### Exercise aim
Search term "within": please show all lines in the listing that contain it.

### Records for the task
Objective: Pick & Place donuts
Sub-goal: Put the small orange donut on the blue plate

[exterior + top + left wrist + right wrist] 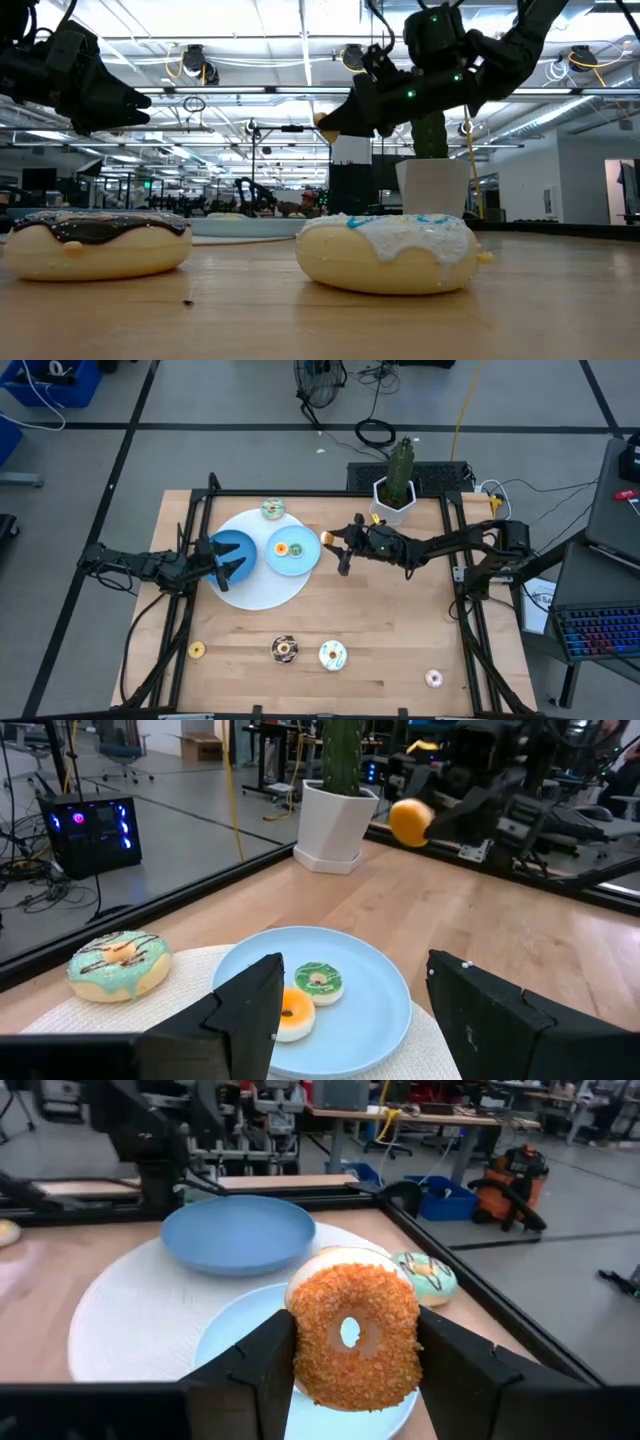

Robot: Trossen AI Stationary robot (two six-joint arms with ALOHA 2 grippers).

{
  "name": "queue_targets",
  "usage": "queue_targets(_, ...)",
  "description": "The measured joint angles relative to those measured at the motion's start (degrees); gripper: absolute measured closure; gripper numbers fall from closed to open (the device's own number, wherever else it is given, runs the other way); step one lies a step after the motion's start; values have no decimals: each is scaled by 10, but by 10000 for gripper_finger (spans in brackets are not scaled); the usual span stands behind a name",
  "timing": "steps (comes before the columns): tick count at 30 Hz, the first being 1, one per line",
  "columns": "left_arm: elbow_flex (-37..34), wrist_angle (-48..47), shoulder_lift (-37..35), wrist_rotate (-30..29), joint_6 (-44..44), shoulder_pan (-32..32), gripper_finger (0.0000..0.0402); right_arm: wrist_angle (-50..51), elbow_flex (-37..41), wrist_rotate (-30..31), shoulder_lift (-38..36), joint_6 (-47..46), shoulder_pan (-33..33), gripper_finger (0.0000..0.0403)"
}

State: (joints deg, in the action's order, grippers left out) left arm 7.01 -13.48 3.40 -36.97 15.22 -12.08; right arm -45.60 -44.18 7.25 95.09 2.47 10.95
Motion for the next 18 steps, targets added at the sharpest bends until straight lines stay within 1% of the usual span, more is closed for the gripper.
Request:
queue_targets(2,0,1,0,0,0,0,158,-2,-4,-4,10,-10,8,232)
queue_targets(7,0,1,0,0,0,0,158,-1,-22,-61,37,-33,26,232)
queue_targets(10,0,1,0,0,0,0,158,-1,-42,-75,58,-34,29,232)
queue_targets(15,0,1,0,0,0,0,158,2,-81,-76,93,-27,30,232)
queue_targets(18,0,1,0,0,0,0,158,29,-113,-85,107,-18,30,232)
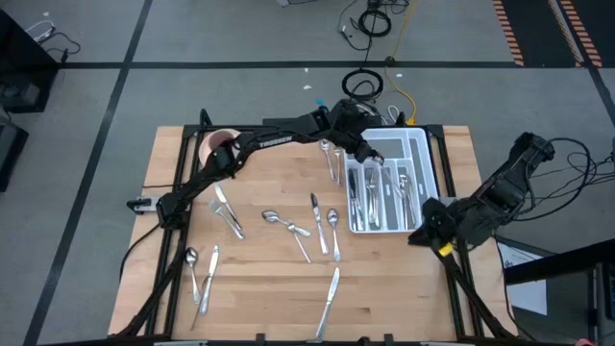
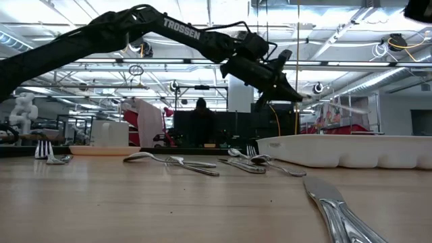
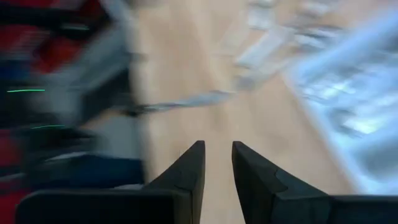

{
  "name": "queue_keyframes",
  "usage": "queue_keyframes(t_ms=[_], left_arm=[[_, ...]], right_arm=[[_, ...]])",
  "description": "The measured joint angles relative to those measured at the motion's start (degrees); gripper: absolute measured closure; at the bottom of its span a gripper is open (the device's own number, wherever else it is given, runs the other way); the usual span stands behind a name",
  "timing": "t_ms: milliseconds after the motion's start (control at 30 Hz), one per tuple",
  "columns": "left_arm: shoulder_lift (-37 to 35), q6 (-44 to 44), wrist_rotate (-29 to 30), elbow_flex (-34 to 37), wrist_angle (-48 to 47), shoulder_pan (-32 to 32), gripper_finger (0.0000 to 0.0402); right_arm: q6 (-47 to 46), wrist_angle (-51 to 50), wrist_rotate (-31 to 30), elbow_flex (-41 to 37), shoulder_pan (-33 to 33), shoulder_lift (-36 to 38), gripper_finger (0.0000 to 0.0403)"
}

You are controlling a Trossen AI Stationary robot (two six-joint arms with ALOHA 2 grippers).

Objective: Sort silverware
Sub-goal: Put the silver spoon into the silverware rack

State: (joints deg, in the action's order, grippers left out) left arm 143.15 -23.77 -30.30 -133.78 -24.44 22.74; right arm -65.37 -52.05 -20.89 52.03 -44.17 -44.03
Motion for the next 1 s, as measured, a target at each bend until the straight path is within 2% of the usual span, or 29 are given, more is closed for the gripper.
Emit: queue_keyframes(t_ms=[100, 167, 267, 400, 600, 733, 867, 1000], left_arm=[[-1.20, 3.49, -0.44, 0.00, -6.50, -1.04, 0.0398], [-2.99, 8.74, -0.70, 0.00, -12.87, -2.09, 0.0398], [-5.96, 15.74, 0.02, -0.01, -21.84, -3.40, 0.0398], [-8.19, 17.26, 1.09, -0.04, -25.19, -4.52, 0.0398], [-10.22, 18.18, 0.22, -0.07, -25.05, -7.14, 0.0398], [-10.25, 18.33, -1.26, 0.07, -26.55, -9.16, 0.0398], [-11.03, 19.49, -2.48, 0.07, -26.23, -11.24, 0.0398], [-11.12, 20.10, -2.56, 0.02, -26.20, -12.12, 0.0398]], right_arm=[[-4.59, -13.37, -5.00, 0.00, 1.42, -0.45, 0.0334], [-5.09, -18.68, -10.25, 0.00, 2.76, -0.36, 0.0334], [-3.39, -19.55, -19.19, 0.00, 4.71, 0.69, 0.0332], [4.78, -18.77, -21.38, -0.01, 10.59, 0.85, 0.0317], [23.35, -1.36, -18.06, 0.00, 22.37, -1.73, 0.0267], [30.02, 4.27, -14.87, 0.00, 29.63, -3.59, 0.0252], [35.11, 7.79, -4.96, 0.00, 35.58, -5.74, 0.0252], [39.01, 10.29, 3.09, 0.00, 38.66, -9.18, 0.0256]])
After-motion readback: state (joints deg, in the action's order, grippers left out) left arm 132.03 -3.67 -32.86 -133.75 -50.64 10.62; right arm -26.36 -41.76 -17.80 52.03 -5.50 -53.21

### Output of the exercise
Motion for the next 18 steps, targets added at the sharpest bends until straight lines stay within 1% of the usual span, more is closed for the gripper.
Motion for the next 1 s, as measured, a target at each bend until the straight path is within 2% of the usual span, or 29 are given, more is closed for the gripper.

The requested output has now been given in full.